* **Work to complete**
Read the records that follow and state how many lines hold "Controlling", adding nothing else.

[Source records]
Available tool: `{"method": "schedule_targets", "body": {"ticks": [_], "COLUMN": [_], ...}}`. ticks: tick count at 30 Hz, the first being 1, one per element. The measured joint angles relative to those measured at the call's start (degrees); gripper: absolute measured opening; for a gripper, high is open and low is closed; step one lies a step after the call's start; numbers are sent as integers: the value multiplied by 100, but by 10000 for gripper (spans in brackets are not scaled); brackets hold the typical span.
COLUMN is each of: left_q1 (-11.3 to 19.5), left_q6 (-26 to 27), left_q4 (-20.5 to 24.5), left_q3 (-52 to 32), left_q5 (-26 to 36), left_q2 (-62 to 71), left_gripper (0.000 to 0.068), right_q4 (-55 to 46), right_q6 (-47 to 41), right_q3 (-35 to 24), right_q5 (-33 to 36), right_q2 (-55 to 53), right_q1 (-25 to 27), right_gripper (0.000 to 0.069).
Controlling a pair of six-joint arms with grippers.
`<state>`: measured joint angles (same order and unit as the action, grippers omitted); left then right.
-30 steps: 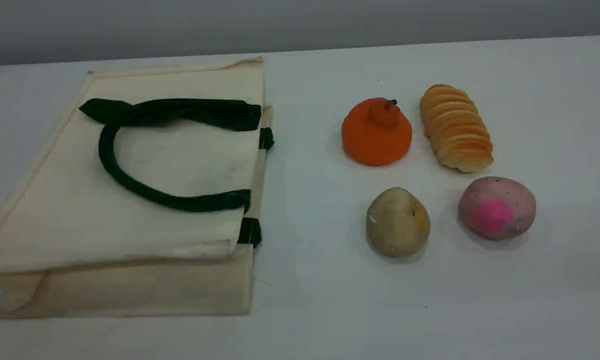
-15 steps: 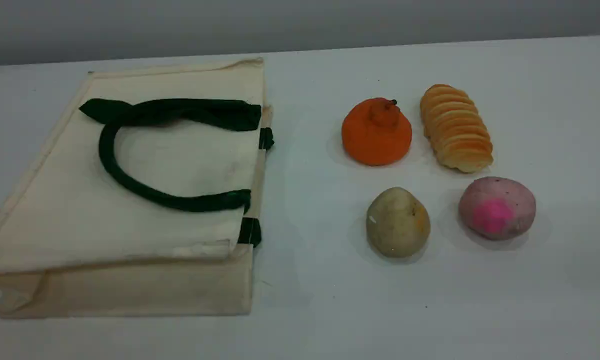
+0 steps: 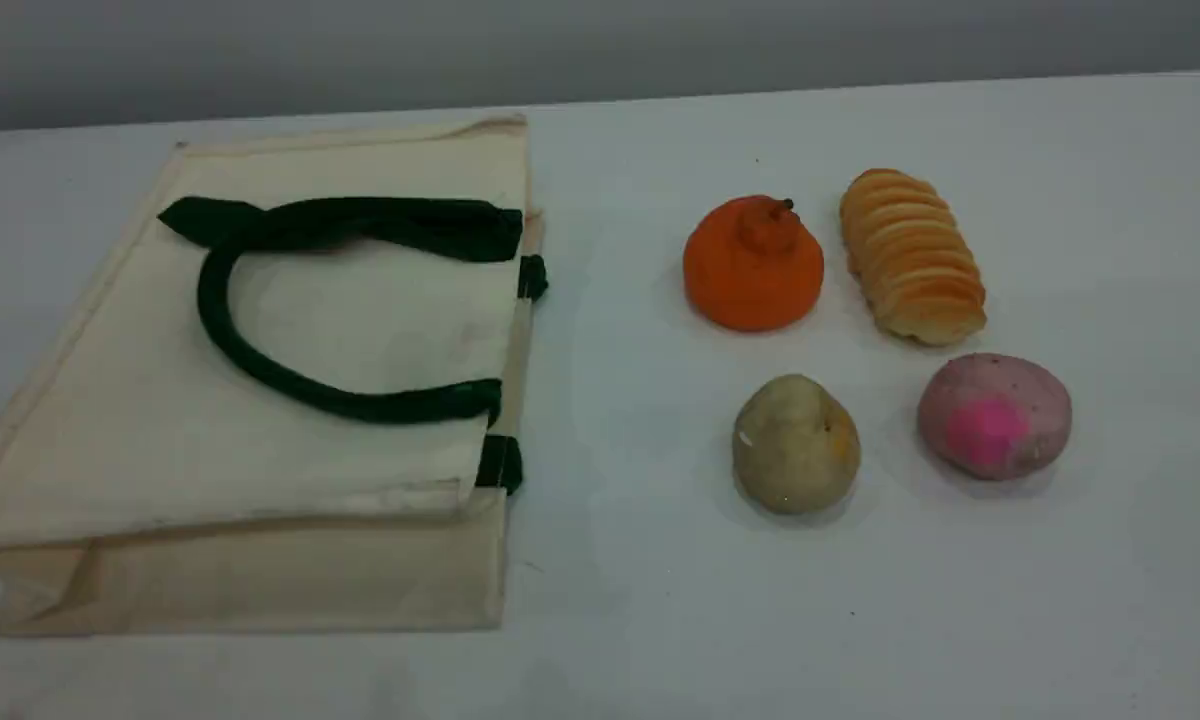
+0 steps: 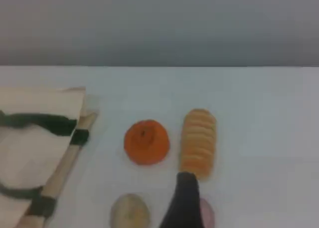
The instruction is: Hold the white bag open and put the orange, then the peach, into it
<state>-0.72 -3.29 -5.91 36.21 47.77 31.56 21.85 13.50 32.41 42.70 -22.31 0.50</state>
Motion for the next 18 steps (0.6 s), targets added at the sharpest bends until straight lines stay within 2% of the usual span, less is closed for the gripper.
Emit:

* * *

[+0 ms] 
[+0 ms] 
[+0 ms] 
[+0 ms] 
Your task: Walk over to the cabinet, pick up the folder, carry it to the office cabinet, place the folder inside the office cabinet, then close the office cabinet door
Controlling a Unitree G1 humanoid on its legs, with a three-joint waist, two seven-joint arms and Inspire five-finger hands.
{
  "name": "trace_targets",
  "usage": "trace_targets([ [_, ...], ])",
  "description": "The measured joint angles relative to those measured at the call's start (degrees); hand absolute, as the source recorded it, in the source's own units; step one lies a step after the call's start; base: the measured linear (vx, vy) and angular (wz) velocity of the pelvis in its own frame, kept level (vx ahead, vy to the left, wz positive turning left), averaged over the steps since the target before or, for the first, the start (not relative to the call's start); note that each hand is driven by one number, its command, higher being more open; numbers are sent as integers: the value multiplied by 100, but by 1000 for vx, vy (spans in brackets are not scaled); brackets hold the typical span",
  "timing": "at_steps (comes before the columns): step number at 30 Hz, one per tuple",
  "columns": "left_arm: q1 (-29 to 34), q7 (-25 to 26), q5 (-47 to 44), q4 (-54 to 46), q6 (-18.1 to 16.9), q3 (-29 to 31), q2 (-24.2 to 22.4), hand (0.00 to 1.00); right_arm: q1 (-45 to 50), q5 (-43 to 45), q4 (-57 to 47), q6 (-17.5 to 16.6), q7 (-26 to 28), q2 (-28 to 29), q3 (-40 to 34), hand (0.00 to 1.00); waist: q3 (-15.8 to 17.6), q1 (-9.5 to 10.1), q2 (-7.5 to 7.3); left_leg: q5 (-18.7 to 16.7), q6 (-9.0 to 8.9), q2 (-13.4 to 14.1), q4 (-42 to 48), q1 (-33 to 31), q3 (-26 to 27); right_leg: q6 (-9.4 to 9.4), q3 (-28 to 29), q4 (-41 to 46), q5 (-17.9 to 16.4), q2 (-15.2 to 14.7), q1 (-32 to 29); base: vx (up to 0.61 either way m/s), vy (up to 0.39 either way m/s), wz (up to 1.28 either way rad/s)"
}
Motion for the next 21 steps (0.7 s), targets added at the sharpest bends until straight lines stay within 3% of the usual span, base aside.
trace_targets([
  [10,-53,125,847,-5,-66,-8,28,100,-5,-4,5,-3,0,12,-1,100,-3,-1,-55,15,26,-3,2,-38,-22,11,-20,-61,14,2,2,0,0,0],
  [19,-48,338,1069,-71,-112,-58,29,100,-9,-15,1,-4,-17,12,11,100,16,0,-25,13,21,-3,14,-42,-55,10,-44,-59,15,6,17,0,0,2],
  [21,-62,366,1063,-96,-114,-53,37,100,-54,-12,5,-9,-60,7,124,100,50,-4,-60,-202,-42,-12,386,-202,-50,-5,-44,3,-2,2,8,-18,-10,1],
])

* **Response to this task**
2